Listed entries: Begin

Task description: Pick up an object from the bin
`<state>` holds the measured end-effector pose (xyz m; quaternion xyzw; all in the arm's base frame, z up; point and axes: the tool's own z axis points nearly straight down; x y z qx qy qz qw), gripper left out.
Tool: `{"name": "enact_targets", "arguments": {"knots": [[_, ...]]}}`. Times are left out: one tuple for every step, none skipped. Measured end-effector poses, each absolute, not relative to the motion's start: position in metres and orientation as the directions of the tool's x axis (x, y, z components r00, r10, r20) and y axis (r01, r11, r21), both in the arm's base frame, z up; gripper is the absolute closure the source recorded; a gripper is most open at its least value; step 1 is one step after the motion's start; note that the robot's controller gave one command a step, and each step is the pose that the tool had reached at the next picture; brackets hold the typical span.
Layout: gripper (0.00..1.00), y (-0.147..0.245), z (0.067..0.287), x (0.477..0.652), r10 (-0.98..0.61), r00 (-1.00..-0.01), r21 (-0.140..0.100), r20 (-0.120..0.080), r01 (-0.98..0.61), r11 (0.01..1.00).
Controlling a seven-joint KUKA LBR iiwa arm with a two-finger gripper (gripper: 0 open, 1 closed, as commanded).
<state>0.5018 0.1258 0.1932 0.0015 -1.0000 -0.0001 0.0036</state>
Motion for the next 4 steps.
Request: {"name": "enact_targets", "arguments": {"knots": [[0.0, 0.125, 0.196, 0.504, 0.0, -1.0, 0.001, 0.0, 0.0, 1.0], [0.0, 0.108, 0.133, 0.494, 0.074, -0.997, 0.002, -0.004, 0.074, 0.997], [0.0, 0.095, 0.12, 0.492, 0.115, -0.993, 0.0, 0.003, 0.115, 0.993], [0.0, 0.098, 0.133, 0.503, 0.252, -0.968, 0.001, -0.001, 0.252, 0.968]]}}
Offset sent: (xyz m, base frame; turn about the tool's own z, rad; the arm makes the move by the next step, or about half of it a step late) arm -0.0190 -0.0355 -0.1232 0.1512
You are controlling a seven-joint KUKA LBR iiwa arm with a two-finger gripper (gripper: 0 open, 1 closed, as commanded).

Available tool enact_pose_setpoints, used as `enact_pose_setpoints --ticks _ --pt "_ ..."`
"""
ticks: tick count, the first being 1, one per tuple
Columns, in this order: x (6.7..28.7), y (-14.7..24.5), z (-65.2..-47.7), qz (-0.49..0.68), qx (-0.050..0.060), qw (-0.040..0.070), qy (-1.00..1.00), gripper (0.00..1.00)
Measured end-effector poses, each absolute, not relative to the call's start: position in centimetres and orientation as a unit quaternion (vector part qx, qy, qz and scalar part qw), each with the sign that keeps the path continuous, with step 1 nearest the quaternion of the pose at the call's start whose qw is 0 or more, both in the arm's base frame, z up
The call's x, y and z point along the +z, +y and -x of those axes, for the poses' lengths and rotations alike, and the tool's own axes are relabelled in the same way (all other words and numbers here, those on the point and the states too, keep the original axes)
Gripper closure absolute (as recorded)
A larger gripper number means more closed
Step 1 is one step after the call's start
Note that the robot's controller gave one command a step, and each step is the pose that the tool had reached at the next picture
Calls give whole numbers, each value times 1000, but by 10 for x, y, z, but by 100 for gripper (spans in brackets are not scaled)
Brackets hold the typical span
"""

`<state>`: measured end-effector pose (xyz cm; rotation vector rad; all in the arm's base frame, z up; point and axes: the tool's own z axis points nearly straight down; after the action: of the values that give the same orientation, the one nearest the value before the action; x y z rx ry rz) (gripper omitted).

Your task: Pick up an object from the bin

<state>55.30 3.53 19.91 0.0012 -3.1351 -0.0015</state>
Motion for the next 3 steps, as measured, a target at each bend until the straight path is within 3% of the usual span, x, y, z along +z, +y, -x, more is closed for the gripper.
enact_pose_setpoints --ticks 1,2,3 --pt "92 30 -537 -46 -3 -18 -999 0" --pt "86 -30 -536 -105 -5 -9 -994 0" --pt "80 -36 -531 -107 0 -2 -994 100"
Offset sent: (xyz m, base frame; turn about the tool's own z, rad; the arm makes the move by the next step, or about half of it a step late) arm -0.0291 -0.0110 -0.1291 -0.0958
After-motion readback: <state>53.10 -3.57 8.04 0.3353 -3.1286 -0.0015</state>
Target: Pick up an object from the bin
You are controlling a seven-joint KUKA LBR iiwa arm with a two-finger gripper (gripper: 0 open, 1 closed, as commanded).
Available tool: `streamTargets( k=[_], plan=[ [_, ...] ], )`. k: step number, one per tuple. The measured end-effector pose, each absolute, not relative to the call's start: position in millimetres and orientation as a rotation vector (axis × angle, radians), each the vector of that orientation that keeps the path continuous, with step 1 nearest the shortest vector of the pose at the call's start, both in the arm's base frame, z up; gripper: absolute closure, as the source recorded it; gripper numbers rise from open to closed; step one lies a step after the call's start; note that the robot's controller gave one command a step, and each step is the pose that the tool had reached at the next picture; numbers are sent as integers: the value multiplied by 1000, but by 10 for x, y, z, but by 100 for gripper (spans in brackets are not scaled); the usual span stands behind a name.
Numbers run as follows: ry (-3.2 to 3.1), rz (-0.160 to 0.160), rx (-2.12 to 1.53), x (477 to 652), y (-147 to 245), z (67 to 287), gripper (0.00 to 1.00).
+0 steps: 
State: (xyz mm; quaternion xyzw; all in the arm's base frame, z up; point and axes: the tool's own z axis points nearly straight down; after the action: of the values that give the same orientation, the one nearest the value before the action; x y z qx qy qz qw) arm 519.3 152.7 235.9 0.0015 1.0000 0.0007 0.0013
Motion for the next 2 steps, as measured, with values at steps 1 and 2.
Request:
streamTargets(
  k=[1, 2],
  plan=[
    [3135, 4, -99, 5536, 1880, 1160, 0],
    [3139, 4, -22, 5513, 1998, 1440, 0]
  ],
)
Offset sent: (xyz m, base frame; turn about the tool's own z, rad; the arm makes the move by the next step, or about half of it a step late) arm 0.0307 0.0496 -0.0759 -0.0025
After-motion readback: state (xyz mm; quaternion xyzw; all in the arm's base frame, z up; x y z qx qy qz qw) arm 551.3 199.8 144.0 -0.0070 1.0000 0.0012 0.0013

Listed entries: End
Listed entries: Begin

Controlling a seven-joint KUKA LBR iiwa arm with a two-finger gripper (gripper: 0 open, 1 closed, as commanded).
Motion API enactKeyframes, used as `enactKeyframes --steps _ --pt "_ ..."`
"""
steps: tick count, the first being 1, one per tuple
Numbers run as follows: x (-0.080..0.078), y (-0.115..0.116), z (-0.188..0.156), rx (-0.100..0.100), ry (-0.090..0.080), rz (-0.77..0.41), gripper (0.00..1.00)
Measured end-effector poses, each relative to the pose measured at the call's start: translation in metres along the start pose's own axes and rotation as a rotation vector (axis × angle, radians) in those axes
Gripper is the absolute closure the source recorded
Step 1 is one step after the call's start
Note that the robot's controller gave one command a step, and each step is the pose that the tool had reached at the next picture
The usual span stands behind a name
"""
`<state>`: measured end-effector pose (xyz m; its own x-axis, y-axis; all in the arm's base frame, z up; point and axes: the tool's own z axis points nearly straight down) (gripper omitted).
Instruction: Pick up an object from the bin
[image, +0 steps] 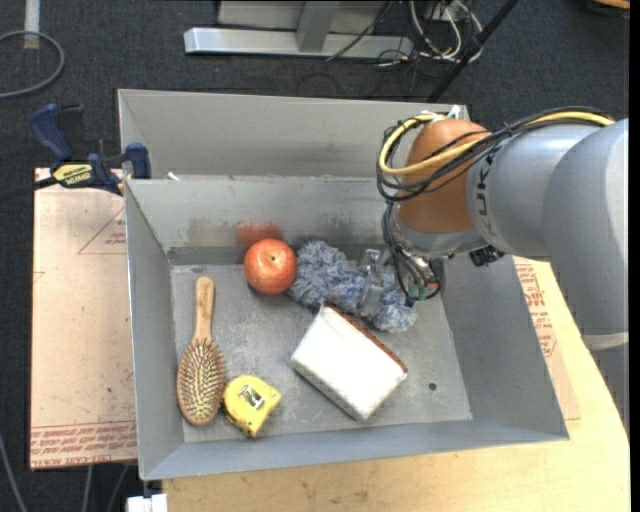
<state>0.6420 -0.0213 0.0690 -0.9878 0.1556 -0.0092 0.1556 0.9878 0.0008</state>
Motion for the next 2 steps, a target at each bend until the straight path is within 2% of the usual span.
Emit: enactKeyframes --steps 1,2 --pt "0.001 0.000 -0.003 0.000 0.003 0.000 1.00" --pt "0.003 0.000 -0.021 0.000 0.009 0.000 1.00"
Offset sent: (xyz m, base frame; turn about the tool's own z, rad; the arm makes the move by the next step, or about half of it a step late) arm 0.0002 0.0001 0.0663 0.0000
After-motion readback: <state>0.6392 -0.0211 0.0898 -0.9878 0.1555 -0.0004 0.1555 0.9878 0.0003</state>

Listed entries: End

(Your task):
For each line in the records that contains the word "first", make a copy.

(Task response):
ticks: tick count, the first being 1, one per tuple
steps: tick count, the first being 1, one per tuple

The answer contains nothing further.